Эх, как прав был Борис, когда ругал его за дурацкий самопал! А с другой стороны, если бы он не засунул его тогда в кобуру, офицер тотчас бы догадался, что она пуста. Может быть, вообще не нужно было связываться с этим пистолетом?
Но тут Володя вспомнил его вороненый блеск, словно бы почувствовал в руке его приятную тяжесть и представил себе, как точно в цель ложатся, должно быть, его пули. Каким сильным чувствовал он себя с тех пор, как у него в саду за кустами была зарыта жестянка, где в промасленных тряпках, густо смазанный машинным маслом (которое они с таким трудом достали), лежал пистолет!

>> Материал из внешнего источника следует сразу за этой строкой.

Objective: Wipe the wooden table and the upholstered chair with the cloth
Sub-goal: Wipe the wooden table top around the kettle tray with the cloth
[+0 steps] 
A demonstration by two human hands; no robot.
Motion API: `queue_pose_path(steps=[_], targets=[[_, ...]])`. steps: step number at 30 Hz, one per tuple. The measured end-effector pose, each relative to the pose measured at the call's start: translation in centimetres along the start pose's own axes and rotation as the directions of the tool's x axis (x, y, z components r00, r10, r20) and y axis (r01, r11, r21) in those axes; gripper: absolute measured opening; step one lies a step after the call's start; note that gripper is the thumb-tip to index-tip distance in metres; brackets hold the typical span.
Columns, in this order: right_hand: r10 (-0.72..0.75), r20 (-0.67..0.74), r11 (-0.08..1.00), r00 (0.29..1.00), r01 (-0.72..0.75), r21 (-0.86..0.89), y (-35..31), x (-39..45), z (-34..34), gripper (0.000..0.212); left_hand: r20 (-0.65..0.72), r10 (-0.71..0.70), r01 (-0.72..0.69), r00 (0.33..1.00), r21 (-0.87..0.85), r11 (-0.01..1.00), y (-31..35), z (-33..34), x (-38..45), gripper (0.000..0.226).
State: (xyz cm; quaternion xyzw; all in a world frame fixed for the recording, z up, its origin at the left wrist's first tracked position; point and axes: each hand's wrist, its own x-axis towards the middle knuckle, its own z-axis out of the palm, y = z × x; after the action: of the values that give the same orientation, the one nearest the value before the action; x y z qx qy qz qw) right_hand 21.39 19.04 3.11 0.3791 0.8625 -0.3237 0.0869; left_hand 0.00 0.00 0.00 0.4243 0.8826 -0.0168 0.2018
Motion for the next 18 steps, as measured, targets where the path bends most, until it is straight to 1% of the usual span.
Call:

Нет, что сделано, то сделано!
Володя потихоньку слез с сеновала, подошел к хате и заглянул в окно. К его удивлению, здесь было темно и тихо, похоже на то, что все спали…
Вот о чем рассказал Володя Носаковым.
— Тебе домой идти нельзя, — сказала Домна Федоровна.
— А мать?
Они замолчали.
— Нужно мать из хаты увести и спрятать, — опять начала Домна Федоровна. — Ох, нет, нельзя! Офицер тотчас же догадается, что это в вашей хате пропал пистолет.
— А вы думаете, мама, он и так не догадался? — спросил Вася.
— Все дело в том, когда они его хватились. Смотри, сколько дней прошло. Да за это время офицер мог уже в нескольких деревнях ночевать!
— И ни разу не вынуть пистолета?
— А что же, коли он штабной, — вмешался Володя. — Зачем ему пистолет?
— Могло быть, конечно, и так.
Все опять замолчали.
— Нет, — сказал Володя, — нужно возвращаться домой!
— Да, видно, нужно, — отозвалась Домна Федоровна.
— Я пойду с тобою, — сказал Вася.
— Э, нет, — сказал Володя. — Тебе рисковать нельзя. Я пойду один.
— Я провожу тебя, — сказал Вася.
Они вышли на улицу. Было уже ясное утро, по улице ходили гитлеровцы, показавшиеся им сегодня особенно страшными. Мальчики свернули в проулок и пошли огородами.
— Слушай, — сказал Вася, — что бы немец ни говорил, чего бы ни требовал, на все отвечай: ничего не знаю. Не знаю — и все. Если мама права и он толком не знает, в какой хате пропал пистолет, это самое правильное, что ты можешь сделать. Ничего не знаю — и все.
— Хорошо, — ответил Володя.
— А если…
«А если он будет стрелять или жечь хату…» — хотел сказать Вася, но промолчал.
— Он, наверно, пойдет в комендатуру?
— Посмотрим! Я сейчас соберу ребят, мы будем рядом, за огородом твоим. В случае чего…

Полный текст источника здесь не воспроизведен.